- cross-posted to:
- aicompanions
- cross-posted to:
- aicompanions
Tech experts are starting to doubt that ChatGPT and A.I. ‘hallucinations’ will ever go away: ‘This isn’t fixable’::Experts are starting to doubt it, and even OpenAI CEO Sam Altman is a bit stumped.
It seems like Altman is a PR man first and techie second. I wouldn’t take anything he actually says at face value. If it’s ‘unfixable’ then he probably means that in a very narrow way. Ie. I’m sure they are working on what you proposed, it’s just different enough that he can claim that the way it is now is ‘unfixable’.
Standard Diffusion really how people get the different-model-different-application idea.
I mean, I think he’s well aware of a lot of this via his engineers, who are excellent.
But he’s managing expectations for future product and seems to very much be laser focused on those products as core models (which is probably the right choice).
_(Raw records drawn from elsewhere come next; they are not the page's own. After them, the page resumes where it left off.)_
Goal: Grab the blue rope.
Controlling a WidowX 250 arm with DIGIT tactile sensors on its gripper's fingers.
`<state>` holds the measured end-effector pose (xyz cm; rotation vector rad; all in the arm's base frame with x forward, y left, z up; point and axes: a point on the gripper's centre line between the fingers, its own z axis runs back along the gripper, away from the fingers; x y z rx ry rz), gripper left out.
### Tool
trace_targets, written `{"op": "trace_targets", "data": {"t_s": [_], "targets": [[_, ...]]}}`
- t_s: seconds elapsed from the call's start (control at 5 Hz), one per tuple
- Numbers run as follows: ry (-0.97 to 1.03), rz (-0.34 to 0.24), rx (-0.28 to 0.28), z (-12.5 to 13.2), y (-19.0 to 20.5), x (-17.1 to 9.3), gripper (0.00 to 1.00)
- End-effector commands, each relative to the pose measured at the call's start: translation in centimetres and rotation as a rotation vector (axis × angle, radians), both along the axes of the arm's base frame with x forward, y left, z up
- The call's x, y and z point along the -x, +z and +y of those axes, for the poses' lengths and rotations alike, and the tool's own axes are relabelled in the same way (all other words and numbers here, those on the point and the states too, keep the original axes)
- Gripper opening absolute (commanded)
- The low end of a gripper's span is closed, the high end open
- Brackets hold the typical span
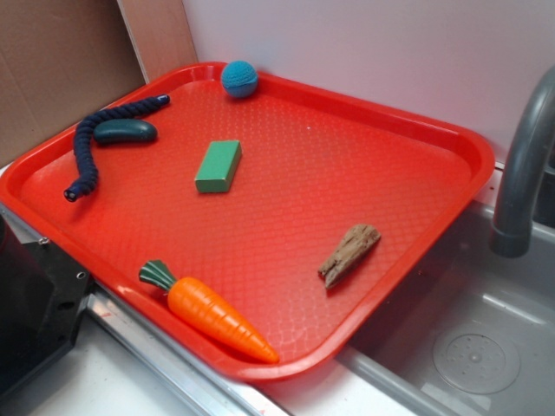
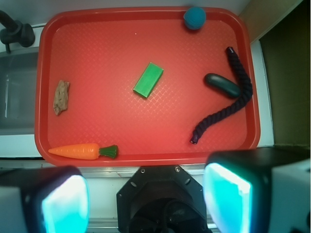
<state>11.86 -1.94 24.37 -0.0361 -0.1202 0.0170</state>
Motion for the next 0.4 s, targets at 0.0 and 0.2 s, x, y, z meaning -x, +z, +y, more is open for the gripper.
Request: {"op": "trace_targets", "data": {"t_s": [0.0,0.2], "targets": [[0.0,0.0,0.0,0.0,0.0,0.0,1.0],[0.25,-0.026,0.006,4.7,-3.4,1.5,1.0]]}}
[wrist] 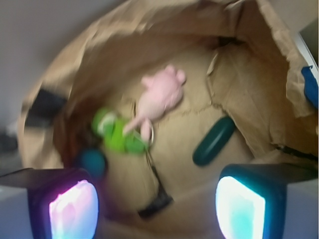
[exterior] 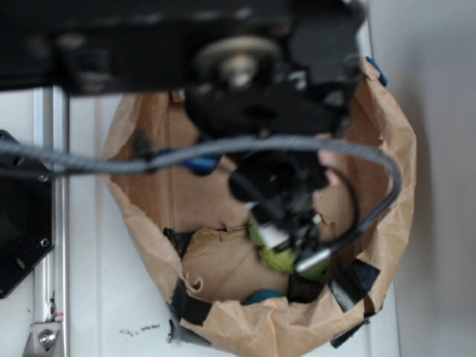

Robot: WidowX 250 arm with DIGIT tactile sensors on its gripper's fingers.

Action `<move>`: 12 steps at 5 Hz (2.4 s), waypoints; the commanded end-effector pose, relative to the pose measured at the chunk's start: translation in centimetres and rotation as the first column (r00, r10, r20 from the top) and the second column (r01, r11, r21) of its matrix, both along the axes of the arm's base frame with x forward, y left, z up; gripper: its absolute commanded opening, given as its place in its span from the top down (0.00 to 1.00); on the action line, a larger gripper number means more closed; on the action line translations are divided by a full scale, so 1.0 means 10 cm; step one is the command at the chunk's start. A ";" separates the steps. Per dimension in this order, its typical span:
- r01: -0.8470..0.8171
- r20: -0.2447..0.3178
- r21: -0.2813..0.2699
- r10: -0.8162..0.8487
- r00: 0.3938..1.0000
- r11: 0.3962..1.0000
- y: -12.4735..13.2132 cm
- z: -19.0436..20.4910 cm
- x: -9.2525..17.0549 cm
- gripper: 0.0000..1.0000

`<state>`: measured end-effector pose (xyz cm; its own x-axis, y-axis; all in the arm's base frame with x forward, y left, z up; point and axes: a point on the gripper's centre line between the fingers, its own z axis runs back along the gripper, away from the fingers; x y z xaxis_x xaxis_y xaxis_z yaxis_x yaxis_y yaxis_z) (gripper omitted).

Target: Grab the pink bunny.

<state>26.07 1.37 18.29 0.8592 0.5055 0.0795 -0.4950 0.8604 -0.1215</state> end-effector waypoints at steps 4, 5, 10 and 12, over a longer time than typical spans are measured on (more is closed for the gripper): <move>-0.234 0.121 0.003 0.232 0.965 0.972 0.20 -0.07 0.05 0.00; -0.250 0.136 0.076 0.238 0.962 0.965 0.20 -0.56 0.15 0.00; -0.098 0.127 -0.134 0.115 0.985 0.986 -0.08 -1.24 0.42 0.00; -0.063 0.077 -0.042 0.066 0.995 0.997 -0.40 -1.56 0.46 0.00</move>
Fixing hallucinations in postprocessing is effectively someone else’s problem, and he’s getting ahead of any unrealistic expectations around a future GPT-5 release.
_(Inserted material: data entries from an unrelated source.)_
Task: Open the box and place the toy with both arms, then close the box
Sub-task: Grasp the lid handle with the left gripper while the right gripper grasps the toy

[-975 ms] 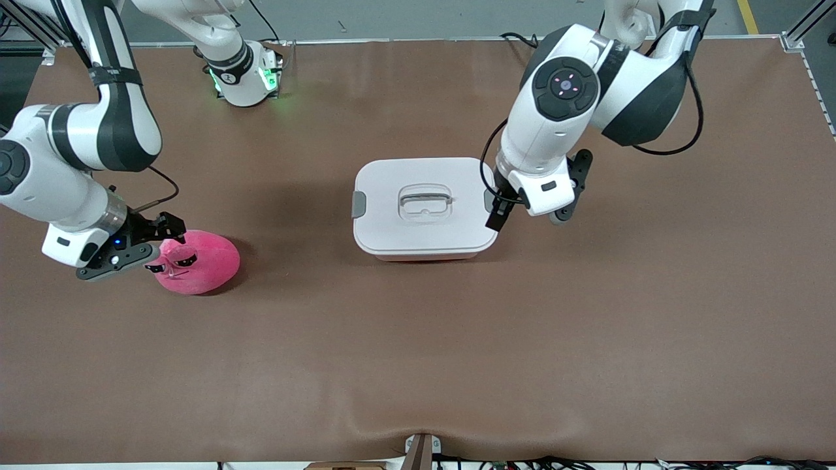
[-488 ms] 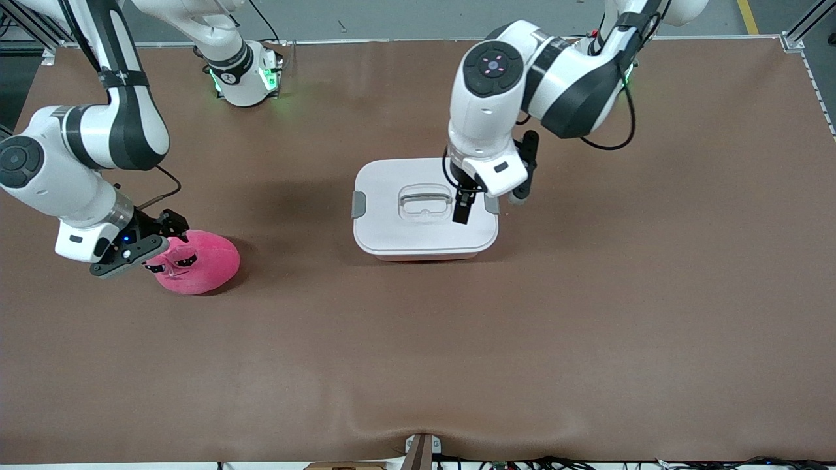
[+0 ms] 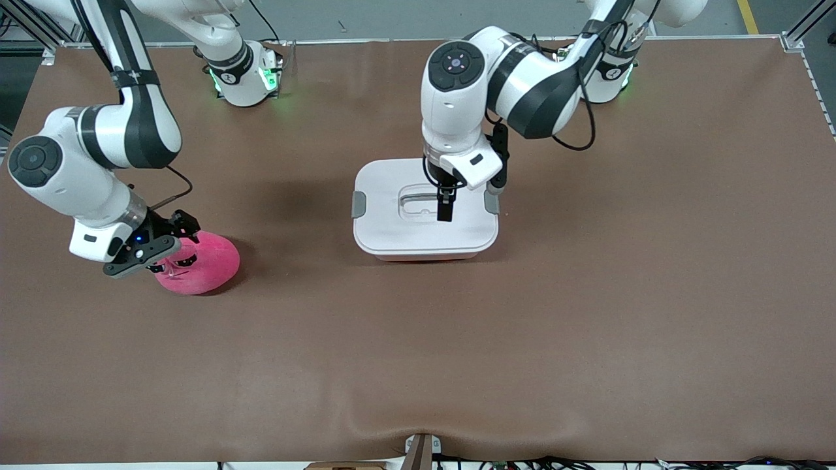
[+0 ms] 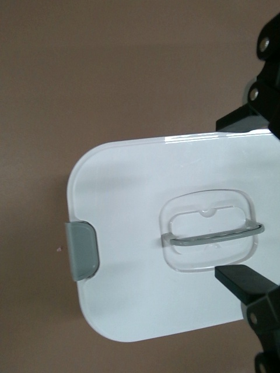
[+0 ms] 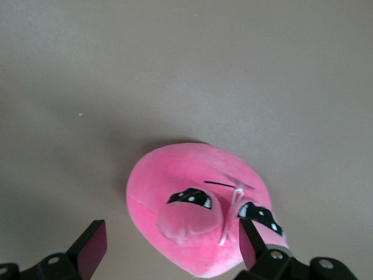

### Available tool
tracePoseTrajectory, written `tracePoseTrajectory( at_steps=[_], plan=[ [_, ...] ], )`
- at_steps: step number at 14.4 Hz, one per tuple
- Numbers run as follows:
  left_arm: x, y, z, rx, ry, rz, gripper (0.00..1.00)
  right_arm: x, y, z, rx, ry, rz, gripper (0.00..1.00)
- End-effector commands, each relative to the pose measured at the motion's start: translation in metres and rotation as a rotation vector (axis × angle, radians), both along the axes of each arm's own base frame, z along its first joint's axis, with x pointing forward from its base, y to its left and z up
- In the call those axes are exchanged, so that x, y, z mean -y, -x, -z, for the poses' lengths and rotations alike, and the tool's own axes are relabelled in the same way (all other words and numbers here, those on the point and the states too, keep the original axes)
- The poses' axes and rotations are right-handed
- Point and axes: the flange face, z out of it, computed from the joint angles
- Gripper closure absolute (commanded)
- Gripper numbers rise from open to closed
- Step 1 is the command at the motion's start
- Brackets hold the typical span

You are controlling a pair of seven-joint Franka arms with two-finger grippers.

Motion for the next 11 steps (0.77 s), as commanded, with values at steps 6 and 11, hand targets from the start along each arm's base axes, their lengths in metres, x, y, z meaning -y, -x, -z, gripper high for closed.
tracePoseTrajectory(
  at_steps=[6, 11],
  plan=[
    [0.025, 0.039, 0.041, 0.02, -0.012, -0.052, 0.0, 0.002, 0.004, 0.023, -0.031, 0.011, 0.033, 0.0],
    [0.031, 0.06, 0.069, 0.087, -0.028, -0.088, 0.0, 0.004, 0.001, 0.037, -0.032, 0.012, 0.037, 0.0]
  ],
)
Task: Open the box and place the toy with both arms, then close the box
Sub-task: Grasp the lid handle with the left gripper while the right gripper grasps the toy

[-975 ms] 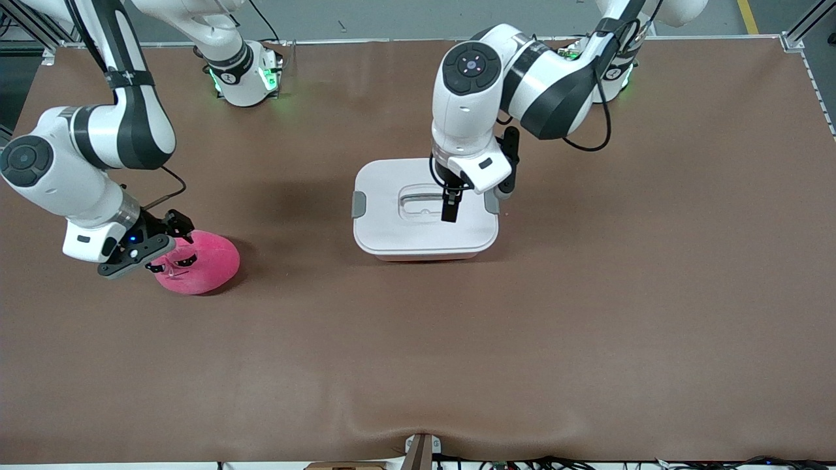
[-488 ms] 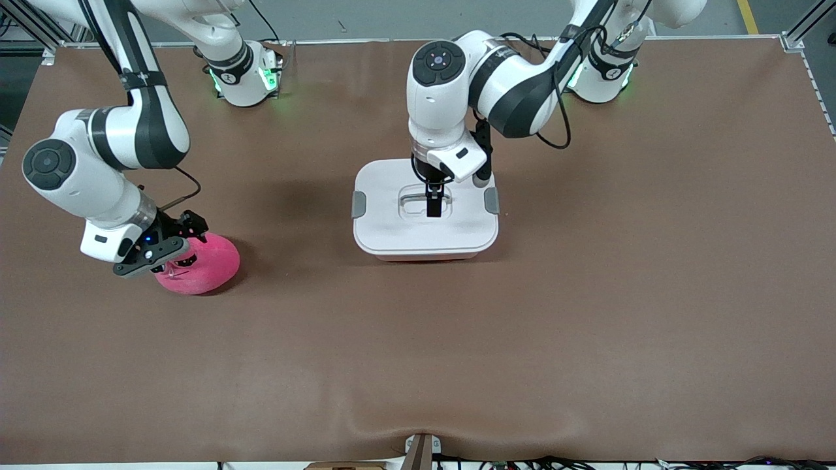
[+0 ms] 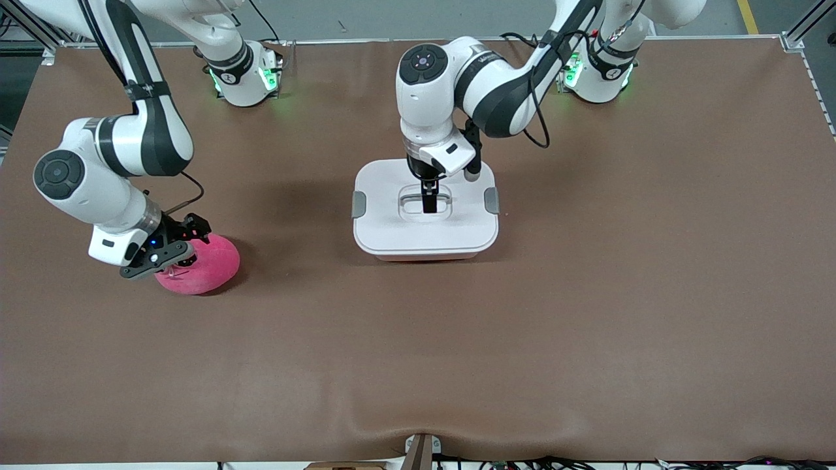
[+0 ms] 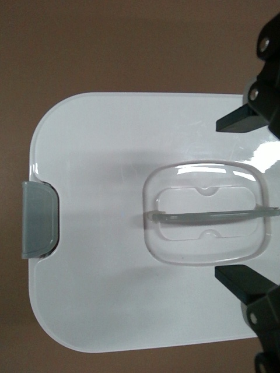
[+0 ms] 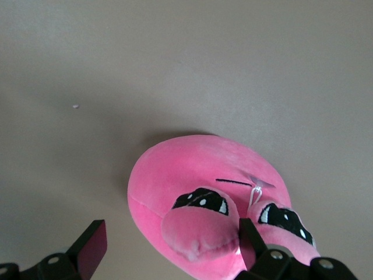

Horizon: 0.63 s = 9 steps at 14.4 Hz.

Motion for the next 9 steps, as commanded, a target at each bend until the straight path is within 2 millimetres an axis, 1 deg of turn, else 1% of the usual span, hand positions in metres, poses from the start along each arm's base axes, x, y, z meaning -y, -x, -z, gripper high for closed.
tracePoseTrajectory(
  at_steps=[1, 4, 6, 7, 9],
  plan=[
    [0.003, 0.018, 0.016, 0.025, 0.002, -0.01, 0.0, 0.002, -0.001, 0.005, 0.004, 0.008, 0.014, 0.0],
    [0.01, 0.031, 0.028, 0.036, 0.032, -0.027, 0.0, 0.003, -0.001, 0.01, 0.001, 0.009, 0.014, 0.0],
    [0.006, 0.035, 0.037, 0.027, 0.014, -0.019, 0.0, 0.004, -0.001, 0.012, -0.002, 0.01, 0.015, 0.0],
    [0.006, 0.036, 0.038, 0.04, 0.006, -0.007, 0.08, 0.004, -0.002, 0.013, -0.002, 0.01, 0.015, 0.0],
    [0.006, 0.035, 0.038, 0.048, 0.014, -0.004, 0.09, 0.004, -0.003, 0.017, -0.002, 0.011, 0.011, 0.0]
  ],
)
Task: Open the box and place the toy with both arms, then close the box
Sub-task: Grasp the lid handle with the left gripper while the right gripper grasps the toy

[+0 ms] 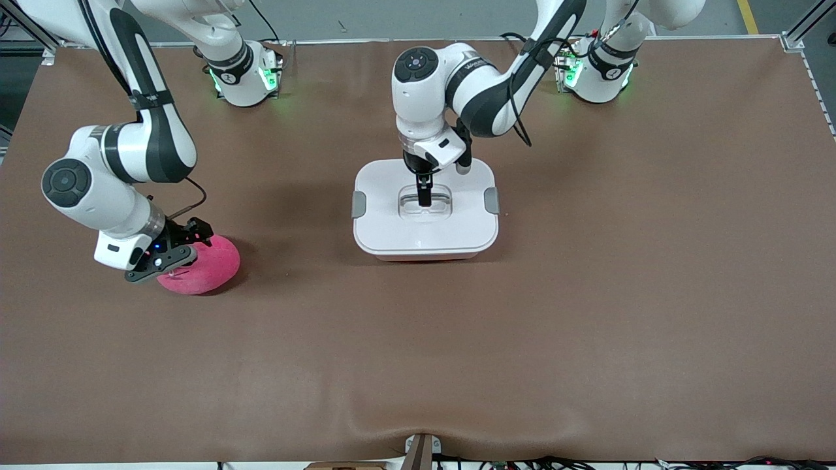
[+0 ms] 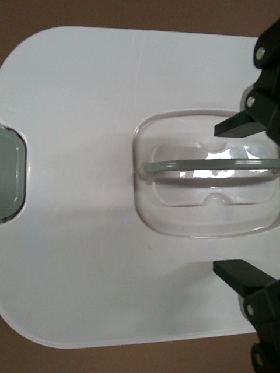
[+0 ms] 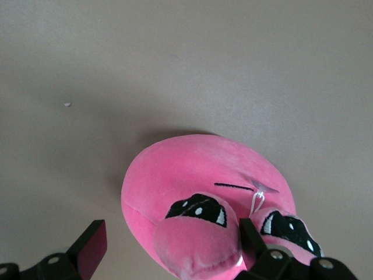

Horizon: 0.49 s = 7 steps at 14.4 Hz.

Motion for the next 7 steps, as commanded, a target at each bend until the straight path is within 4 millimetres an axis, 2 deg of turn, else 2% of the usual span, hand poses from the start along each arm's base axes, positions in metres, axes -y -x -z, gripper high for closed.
tracePoseTrajectory(
  at_steps=[1, 2, 3, 4, 5, 6, 7],
  plan=[
    [-0.0024, 0.0023, -0.003, 0.03, 0.006, -0.002, 0.1, 0.0018, -0.0006, 0.0072, 0.001, 0.009, 0.007, 0.0],
    [-0.0017, 0.002, -0.0017, 0.032, 0.01, -0.001, 0.12, 0.0018, -0.0009, 0.0079, 0.003, 0.009, 0.007, 0.0],
    [-0.001, 0.0028, -0.0028, 0.034, 0.013, 0.0, 0.23, 0.0044, -0.001, 0.0096, 0.0, 0.01, 0.011, 0.0],
    [-0.001, 0.0027, -0.0048, 0.035, 0.016, 0.0, 0.29, 0.0089, -0.0009, 0.0107, -0.004, 0.01, 0.017, 0.0],
    [-0.0005, 0.0035, -0.0058, 0.036, 0.017, 0.002, 0.29, 0.0098, -0.0009, 0.0116, -0.005, 0.009, 0.016, 0.0],
    [-0.0007, 0.0037, -0.0031, 0.034, 0.013, 0.002, 0.34, 0.0099, -0.0008, 0.0124, -0.007, 0.011, 0.015, 0.02],
    [-0.002, 0.0046, 0.0006, 0.03, 0.006, 0.004, 0.39, 0.0099, -0.0007, 0.0126, -0.008, 0.011, 0.015, 0.14]
  ],
)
Though honestly I do think he largely underestimates just how much damage he did to their lineup by trying to protect against PR issues like ‘Sydney’ with the beta GPT-4 integration with Bing, and I’m not sure if the culture at OpenAI is such that engineers who think he’s made a bad call in that can really push back on it.
They should be having an extremely ‘Sydney’ underlying private model with a secondary layer on top sanitizing it and catching jailbreaks at the same time.
But as long as he continues to see their core product as a single model offering and additional layers of models as someone else’s problem, he’s going to continue blowing their lead taking a LLM trained to complete human text and then pigeon-holing it into only completing text like an AI with no feelings and preferences would safely pretend to.
Which I’m 98% sure is where the continued performance degradation is coming from.